Sometimes one simple scope isn't enough! In that case, you can use the UnionScope to construct the union of two or more scopes. Say, for example, you have some sensitive data on your company's servers that you want to compute summaries of, but you'll be driving the computation from your laptop, and you aren't allowed to send the data itself outside of the company's network. You could accomplish this by constructing a UnionScope of ProcessScopes of each of the non-laptop Julia processes, and use that to ensure that the data in its original form always stays within the company network:

addprocs(4) # some local processors
procs = addprocs([("server.company.com", 4)]) # some company processors

secrets_scope = UnionScope(ProcessScope.(procs))

function generate_secrets()
    secrets = open("/shared/secret_results.txt", "r") do io
        String(read(io))
    end
    Dagger.tochunk(secrets, Dagger.task_processor(), secrets_scope)
end

summarize(secrets) = occursin("QA Pass", secrets)

# Generate the data on the first company process
sensitive_data = Dagger.@spawn single=first(procs) generate_secrets()

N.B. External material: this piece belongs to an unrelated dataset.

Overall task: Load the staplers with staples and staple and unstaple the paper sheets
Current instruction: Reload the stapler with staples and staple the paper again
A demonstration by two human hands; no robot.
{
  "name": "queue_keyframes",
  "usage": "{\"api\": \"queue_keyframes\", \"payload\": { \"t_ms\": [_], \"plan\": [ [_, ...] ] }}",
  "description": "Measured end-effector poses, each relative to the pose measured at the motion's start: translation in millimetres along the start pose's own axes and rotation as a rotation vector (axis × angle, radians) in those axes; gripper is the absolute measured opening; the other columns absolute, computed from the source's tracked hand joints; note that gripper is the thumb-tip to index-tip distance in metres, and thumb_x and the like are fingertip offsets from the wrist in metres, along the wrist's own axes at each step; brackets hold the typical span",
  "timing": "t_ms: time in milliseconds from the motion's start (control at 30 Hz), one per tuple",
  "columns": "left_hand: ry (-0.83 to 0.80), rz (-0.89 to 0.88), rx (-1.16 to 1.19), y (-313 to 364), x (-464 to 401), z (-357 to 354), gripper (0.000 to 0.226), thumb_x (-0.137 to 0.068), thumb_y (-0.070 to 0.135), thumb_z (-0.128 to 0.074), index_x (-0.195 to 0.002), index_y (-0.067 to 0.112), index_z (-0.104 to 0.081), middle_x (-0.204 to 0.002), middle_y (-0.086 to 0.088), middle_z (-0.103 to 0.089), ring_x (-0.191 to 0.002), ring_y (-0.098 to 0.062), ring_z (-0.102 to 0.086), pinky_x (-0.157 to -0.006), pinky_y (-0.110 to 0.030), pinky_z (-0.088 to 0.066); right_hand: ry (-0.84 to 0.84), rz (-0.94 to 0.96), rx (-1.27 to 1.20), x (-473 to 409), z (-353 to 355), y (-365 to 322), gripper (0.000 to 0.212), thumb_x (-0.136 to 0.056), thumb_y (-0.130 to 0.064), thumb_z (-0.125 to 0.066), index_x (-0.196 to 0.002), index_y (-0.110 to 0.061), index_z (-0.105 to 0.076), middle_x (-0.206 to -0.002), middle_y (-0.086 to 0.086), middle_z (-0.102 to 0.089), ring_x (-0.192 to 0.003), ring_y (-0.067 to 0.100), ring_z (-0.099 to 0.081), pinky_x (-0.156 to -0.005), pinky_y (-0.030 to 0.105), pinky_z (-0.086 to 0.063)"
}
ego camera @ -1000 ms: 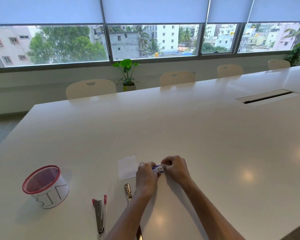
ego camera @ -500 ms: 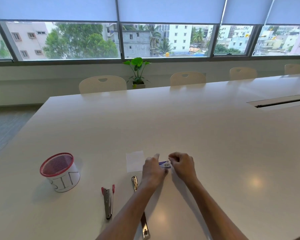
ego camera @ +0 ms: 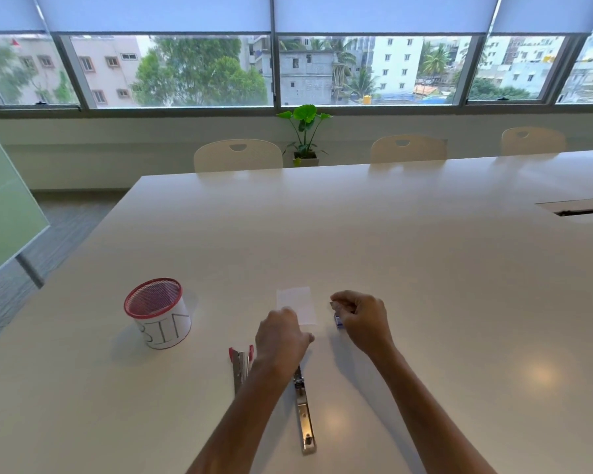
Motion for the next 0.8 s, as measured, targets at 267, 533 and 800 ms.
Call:
{"api": "queue_keyframes", "payload": {
  "t_ms": [267,533,800],
  "plan": [
    [-0.090,0.059,-0.109,-18.9,14.0,-21.3,0.040,-0.079,0.043,-0.067,-0.096,0.007,-0.068,-0.098,-0.013,-0.070,-0.090,-0.026,-0.068,-0.070,-0.029,-0.050,-0.065,-0.004,-0.024,4.9,-17.7,-10.0,0.010,-0.082,-0.014,-0.070,-0.090,-0.017,-0.076,-0.080,-0.003,-0.076,-0.076,0.006,-0.070,-0.078,0.030,-0.057],
    [0.086,0.006,-0.007,-13.8,29.3,-17.4,0.025,-0.082,0.033,-0.057,-0.084,0.011,-0.067,-0.084,-0.008,-0.070,-0.077,-0.023,-0.068,-0.063,-0.026,-0.048,-0.079,-0.027,-0.031,15.0,-21.8,-10.2,0.009,-0.081,-0.015,-0.070,-0.085,-0.020,-0.076,-0.069,-0.012,-0.071,-0.066,-0.005,-0.064,-0.068,0.020,-0.052],
    [0.206,0.037,0.210,-14.1,38.1,-5.8,0.017,-0.078,0.031,-0.064,-0.072,0.016,-0.060,-0.071,-0.003,-0.068,-0.071,-0.024,-0.066,-0.060,-0.028,-0.046,-0.061,-0.030,-0.038,19.9,-14.9,-5.6,0.009,-0.082,-0.014,-0.070,-0.085,-0.020,-0.075,-0.067,-0.017,-0.069,-0.066,-0.008,-0.064,-0.064,0.010,-0.048]
  ]
}}
Point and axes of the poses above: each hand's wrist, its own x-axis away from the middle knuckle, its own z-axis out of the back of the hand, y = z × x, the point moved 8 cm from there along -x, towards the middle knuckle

# We can safely call this, knowing that it will be executed on a company server
qa_passed = Dagger.@spawn summarize(sensitive_data)

Mismatched Scopes

You might now be thinking, "What if I want to run a task on multiple pieces of data whose scopes don't match up?" In such a case, Dagger will throw an error, refusing to schedule that task, since the intersection of the data scopes is an empty set (there is no feasible processor which can satisfy the scoping constraints). For example:

ps2 = ProcessScope(2)
ps3 = ProcessScope(3)

generate(scope) = Dagger.tochunk(rand(64), Dagger.task_processor(), scope)

d2 = Dagger.@spawn generate(ps2) # Run on process 2
d3 = Dagger.@spawn generate(ps3) # Run on process 3
res = Dagger.@spawn d2 * d3 # An error!

Moral of the story: only use scopes when you know you really need them, and if you aren't careful to arrange everything just right, be prepared for Dagger to refuse to schedule your tasks! Scopes should only be used to ensure correctness of your programs, and are not intended to be used to optimize the schedule that Dagger uses for your tasks, since restricting the scope of execution for tasks will necessarily reduce the optimizations that Dagger's scheduler can perform.